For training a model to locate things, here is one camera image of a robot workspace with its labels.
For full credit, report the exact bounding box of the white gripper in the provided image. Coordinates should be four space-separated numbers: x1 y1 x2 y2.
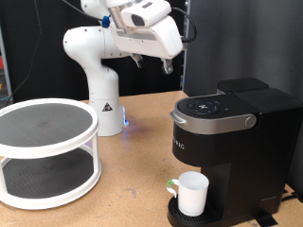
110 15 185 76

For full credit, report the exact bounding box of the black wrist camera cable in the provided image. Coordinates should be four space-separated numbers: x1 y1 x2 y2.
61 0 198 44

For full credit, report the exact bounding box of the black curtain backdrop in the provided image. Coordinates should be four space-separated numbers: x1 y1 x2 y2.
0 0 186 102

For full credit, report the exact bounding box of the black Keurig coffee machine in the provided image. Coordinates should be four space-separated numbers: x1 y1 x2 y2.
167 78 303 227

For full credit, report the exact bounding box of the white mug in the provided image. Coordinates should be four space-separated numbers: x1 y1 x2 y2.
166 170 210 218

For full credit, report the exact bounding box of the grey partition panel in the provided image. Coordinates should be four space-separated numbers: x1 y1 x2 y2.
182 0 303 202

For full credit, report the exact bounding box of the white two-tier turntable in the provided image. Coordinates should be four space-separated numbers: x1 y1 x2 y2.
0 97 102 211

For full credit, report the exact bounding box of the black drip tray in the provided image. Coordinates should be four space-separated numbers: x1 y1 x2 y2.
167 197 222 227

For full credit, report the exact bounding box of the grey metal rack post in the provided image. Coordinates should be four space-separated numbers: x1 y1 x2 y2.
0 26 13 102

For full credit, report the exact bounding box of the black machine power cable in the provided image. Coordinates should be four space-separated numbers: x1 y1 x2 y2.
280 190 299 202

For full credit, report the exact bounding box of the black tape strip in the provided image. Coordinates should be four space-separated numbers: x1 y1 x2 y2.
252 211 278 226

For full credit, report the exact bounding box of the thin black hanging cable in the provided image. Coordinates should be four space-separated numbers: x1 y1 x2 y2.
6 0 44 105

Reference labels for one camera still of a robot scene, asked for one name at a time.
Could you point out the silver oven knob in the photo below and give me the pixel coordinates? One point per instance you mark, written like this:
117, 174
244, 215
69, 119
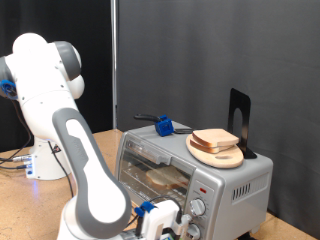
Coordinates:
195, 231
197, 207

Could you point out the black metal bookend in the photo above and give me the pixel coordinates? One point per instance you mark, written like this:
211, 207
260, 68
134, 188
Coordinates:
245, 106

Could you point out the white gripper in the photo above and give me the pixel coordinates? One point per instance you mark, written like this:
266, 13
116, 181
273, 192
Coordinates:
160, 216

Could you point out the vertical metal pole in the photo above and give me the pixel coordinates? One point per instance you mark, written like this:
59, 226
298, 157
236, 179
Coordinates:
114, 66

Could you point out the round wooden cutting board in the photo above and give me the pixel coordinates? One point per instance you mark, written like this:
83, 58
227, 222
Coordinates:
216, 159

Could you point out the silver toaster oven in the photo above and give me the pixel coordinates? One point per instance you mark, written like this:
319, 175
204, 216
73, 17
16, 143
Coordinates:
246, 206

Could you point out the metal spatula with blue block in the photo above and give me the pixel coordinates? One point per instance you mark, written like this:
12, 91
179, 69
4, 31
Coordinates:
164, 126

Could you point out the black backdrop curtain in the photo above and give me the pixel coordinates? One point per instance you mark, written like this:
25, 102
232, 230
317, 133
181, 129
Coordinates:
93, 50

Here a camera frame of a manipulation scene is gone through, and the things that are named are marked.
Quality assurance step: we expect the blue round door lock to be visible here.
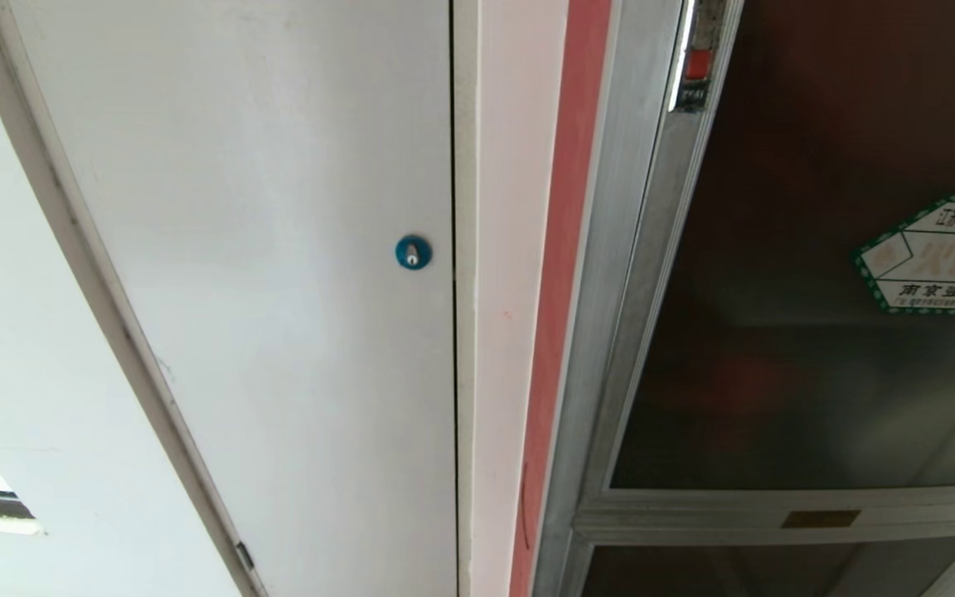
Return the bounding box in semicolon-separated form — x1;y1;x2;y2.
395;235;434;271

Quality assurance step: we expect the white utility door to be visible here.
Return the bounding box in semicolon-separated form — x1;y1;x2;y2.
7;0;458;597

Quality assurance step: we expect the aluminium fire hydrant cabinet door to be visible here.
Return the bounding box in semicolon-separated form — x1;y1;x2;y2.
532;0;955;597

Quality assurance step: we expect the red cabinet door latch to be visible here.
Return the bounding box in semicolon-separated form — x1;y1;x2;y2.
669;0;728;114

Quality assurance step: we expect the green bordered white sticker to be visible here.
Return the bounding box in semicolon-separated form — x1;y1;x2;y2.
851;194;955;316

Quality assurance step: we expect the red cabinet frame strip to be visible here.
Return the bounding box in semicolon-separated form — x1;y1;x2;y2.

## [Assigned task]
Your answer must be a single number, the count of lines in the data that hold the string "round".

## [Answer for this exercise]
2